1: Why serverless approach for Database migration and replication?
In one of my previous blogs (link attached below), I have already mentioned why the Serverless approach is always a good choice in terms of Operational Excellence, Security, Performance, Reliability, and Cost.
Tip: These are also called 5 pillars of the Well-Architected Framework. In my own experience, one should strictly take care of Performance & Cost. As these all 5 pillars are synergies to each other, among which Performance & Cost is the most important.
Amazon S3 Data Lake | Storing & Analyzing the Streaming Data on the go | A Serverless Approach
Making an Amazon S3 data lake by storing the streaming data & analyzing it on the go in near real-time…
So, A popular open-source Change Data Capture (CDC) platform called https://debezium.io/ is available for migrating and replicating CDC, which is amazing and I also personally used it. But, In terms of 5 Pillars of Well-Architected Framework it has the following disadvantages:
- Operational Excellence: Global read lock on source Database, Need operational maintenance, Debezium lag monitoring, Server maintenance that runs the Debezium, etc.
- Security: Not managed security both for encryption at flight and encryption at rest.
- Performance/Scalability: Can easily scalable via Docker. But auto-scaling is cumbersome at times.
- Reliability: Having several internal dependencies over Zookeeper, Kafka, etc which makes it less reliable.
- Cost: It’s free but, maintenance cost is there!
Hence, I will use a managed and serverless process for migration and replication using AWS DMS Service and will show you a step by step demo for setting this up. But it is having its own disadvantages which, I mentioned at the last in the BONUS section and ways to handle that also!
2: Prerequisites — ETL + AWS DMS + AWS RDS
2.1: ETL: ETL stands for Extract Transform Load. Usually, ETL data pipelines are used for giving structure to unstructured data.
But, we can also use for migrating a structure data source from one to another either relational or a non-relational database. And we are going to this now but not from scratch but in a more or less serverless way.

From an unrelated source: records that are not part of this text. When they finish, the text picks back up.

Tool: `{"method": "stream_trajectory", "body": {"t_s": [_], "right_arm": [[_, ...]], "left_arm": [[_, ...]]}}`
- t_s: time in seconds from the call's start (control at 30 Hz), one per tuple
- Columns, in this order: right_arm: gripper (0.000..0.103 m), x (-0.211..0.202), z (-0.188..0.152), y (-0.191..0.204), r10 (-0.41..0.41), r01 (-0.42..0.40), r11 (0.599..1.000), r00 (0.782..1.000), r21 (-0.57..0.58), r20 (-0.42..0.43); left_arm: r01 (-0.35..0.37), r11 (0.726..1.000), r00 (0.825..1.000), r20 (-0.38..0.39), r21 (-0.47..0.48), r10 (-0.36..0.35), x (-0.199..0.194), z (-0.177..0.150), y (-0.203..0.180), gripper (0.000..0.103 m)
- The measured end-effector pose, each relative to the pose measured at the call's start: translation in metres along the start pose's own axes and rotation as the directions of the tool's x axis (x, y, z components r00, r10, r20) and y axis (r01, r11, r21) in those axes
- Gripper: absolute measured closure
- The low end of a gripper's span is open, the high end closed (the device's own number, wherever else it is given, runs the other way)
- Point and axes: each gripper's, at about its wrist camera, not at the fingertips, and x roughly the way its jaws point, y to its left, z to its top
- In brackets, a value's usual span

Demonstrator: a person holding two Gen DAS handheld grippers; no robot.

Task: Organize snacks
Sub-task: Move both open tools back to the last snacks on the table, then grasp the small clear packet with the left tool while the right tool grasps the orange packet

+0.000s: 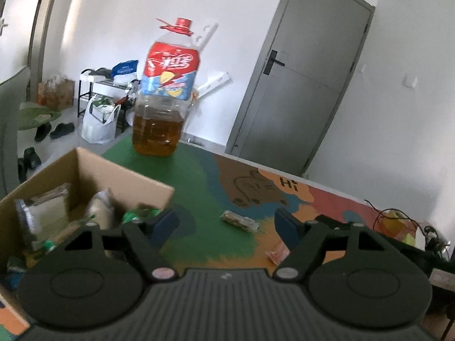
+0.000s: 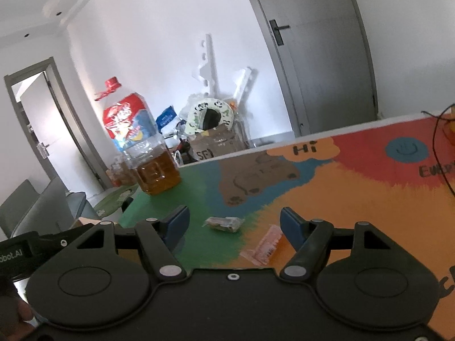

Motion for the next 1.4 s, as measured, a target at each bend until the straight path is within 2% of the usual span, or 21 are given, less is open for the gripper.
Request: {"method": "stream_trajectory", "body": {"t_s": [0.13,0.43,0.9,1.0,1.03,1.07,1.13,1.4], "right_arm": [[0.040,0.016,-0.001,-0.012,0.007,-0.006,0.999,0.999,0.039,-0.036],[0.043,0.046,-0.007,-0.030,-0.026,0.035,0.996,0.994,0.085,-0.104],[0.049,0.087,-0.009,-0.036,-0.056,0.078,0.992,0.979,0.104,-0.196],[0.056,0.095,-0.015,-0.038,-0.062,0.083,0.992,0.975,0.095,-0.213],[0.062,0.096,-0.018,-0.038,-0.063,0.084,0.992,0.976,0.092,-0.207],[0.073,0.096,-0.019,-0.035,-0.081,0.096,0.993,0.977,0.066,-0.198],[0.082,0.099,-0.021,-0.032,-0.072,0.082,0.996,0.977,0.045,-0.201],[0.084,0.094,-0.019,-0.046,-0.054,0.072,0.992,0.984,0.102,-0.172]], "left_arm": [[-0.014,1.000,1.000,-0.016,0.012,0.014,0.019,-0.001,-0.014,0.034],[-0.047,0.999,0.997,-0.067,0.003,0.047,0.060,-0.007,-0.027,0.049],[-0.073,0.997,0.992,-0.106,0.004,0.073,0.106,-0.002,-0.034,0.052],[-0.079,0.997,0.990,-0.118,0.003,0.079,0.113,-0.004,-0.031,0.052],[-0.077,0.997,0.989,-0.124,0.002,0.077,0.115,-0.005,-0.030,0.052],[-0.076,0.997,0.989,-0.127,0.000,0.076,0.117,-0.006,-0.029,0.052],[-0.078,0.997,0.988,-0.132,-0.007,0.076,0.120,-0.008,-0.027,0.052],[-0.080,0.997,0.986,-0.145,0.005,0.080,0.137,-0.015,-0.028,0.051]]}}
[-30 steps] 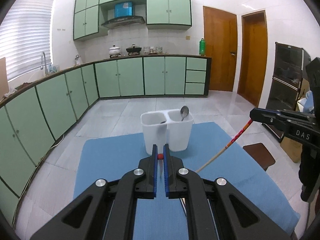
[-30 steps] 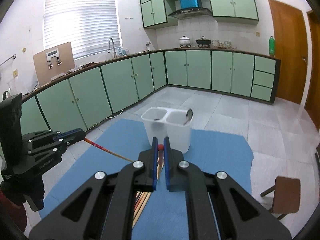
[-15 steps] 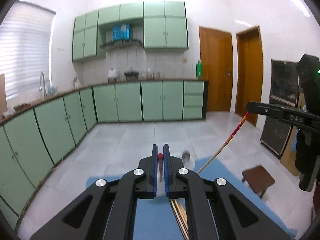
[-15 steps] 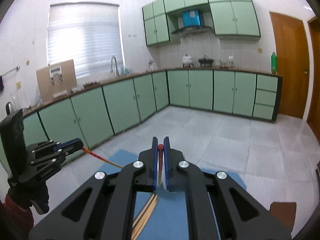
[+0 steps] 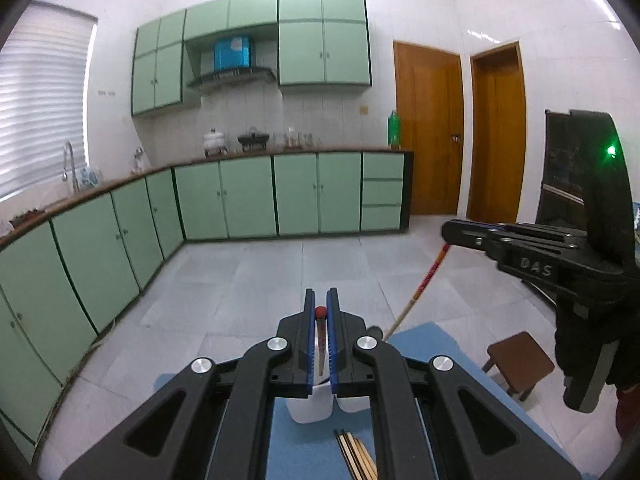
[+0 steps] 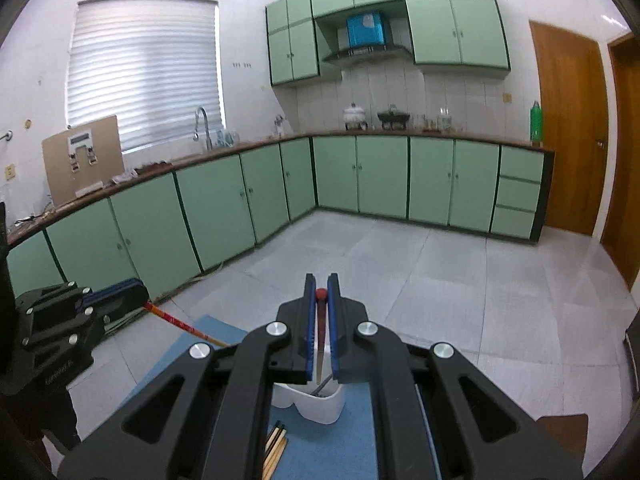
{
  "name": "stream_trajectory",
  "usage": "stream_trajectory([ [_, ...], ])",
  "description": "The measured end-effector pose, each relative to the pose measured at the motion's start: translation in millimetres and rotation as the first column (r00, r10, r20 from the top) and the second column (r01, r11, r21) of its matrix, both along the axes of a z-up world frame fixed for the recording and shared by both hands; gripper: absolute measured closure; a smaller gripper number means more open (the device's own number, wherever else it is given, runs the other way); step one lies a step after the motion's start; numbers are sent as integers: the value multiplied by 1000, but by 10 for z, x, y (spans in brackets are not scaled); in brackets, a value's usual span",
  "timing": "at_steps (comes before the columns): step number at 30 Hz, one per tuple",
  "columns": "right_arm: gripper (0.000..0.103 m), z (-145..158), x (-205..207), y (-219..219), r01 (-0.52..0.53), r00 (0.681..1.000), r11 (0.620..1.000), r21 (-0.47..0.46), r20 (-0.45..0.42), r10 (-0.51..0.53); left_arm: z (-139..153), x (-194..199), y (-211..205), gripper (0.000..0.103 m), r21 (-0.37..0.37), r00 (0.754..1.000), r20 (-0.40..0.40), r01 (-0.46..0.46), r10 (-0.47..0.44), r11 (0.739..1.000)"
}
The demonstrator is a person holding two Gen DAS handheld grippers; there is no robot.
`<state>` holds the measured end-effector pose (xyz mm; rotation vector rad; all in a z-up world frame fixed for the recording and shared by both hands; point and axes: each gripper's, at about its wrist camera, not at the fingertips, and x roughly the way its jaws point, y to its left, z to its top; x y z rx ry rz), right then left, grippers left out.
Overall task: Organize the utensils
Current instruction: 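Carry both chopsticks to the white caddy and open both tools inside it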
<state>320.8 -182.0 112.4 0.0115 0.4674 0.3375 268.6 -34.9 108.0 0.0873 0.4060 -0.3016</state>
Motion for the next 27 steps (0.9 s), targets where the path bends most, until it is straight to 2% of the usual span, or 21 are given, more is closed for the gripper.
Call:
stream_trajectory([
  [5, 93, -267, 212, 112, -2, 997, 1000, -9, -79, 1, -223, 242, 4, 96, -3, 997, -79, -14, 14, 1000],
  [7, 88, -313, 226, 97, 9, 996, 1000, 3, -92, -8, -274, 237, 63, 89, -16, 996, -91, -18, 17, 1000],
  [9, 75, -340, 173, 25, 30, 996, 999, 22, -90, -27, -300, 199, 109, 78, -17, 996, -86, -27, 25, 999],
  [10, 73, -345, 143, -5, 36, 996, 999, 26, -86, -34, -321, 156, 139, 76, -17, 996, -82, -32, 30, 999],
  [13, 62, -361, -83, -105, 66, 996, 998, 24, -54, -65, -356, 77, 213, 69, -26, 995, -87, -47, 45, 999],
  [18, 37, -573, -563, -208, 98, 994, 995, 13, -41, -98, -551, -256, 319, 47, -30, 991, -110, -81, 77, 996],
  [19, 35, -664, -670, -218, 101, 994, 995, 14, -52, -100, -600, -315, 327, 47, -35, 990, -119, -82, 77, 996],
  [21, 24, -856, -855, -215, 102, 992, 995, 14, -81, -101, -769, -443, 347, 46, -45, 984, -166, -81, 72, 996],
  [24, 17, -1219, -1134, -160, 103, 984, 995, 17, -145, -99, -1070, -637, 371, 43, -48, 970, -231, -86, 72, 995],
  [27, 17, -1542, -1363, -36, 98, 976, 995, -15, -195, -99, -1382, -813, 356, 38, -19, 953, -289, -98, 88, 995],
])
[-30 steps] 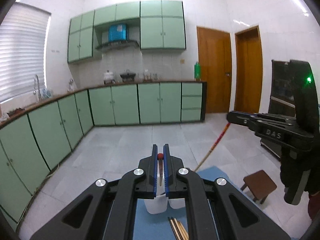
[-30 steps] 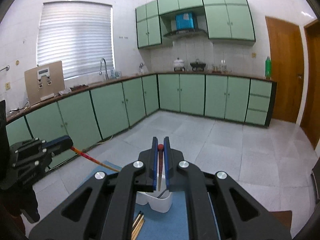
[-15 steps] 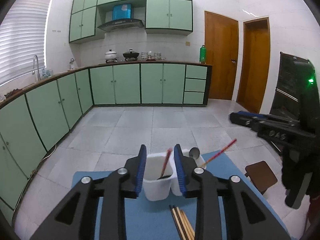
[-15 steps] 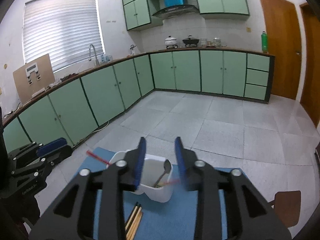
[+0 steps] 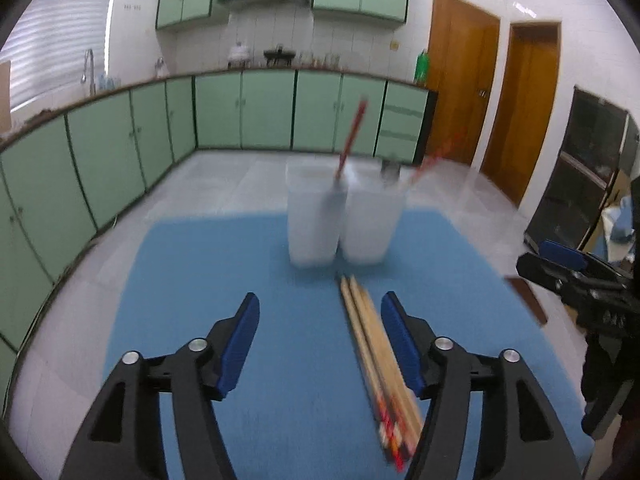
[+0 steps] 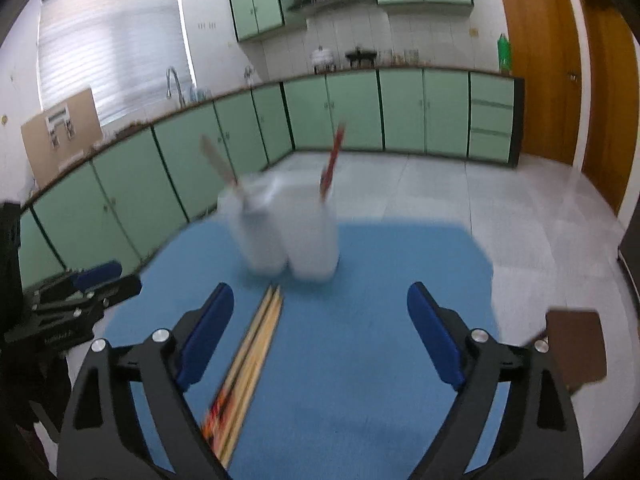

2.2: AWS DMS: Amazon Web Service (AWS) Data Migration Service (DMS) is a service that we use for setting up a full fledge ETL process. Usually setting up an ETL process is easy but maintaining an ETL process is non-trivial due to several dependencies of Docker, Debezium, Kafka, etc.
If you want to learn it from scratch, below is my article regarding that, you can check that out below, the process of ETL I have discussed in the below article is the same as we are going to run our replication instance (explained later).
If you want to learn it from scratch, below is my article regarding that, you can check that out below, the process of ETL I have dicussed in the below article is the same as we are going to run our replication instance (explained later).
4 Easy steps to setting up an ETL Data pipeline from scratch
Setting up an ETL pipeline within few commands
Now, We know why we need AWS DMS. So, AWS DMS compromises of 3 components majorly:
- AWS DMS Endpoints: These are the source and target endpoints. While setting this up, one should take care of VPC networking esp for Replication instance which needs networking with source, target. AWS also provides the option for testing this.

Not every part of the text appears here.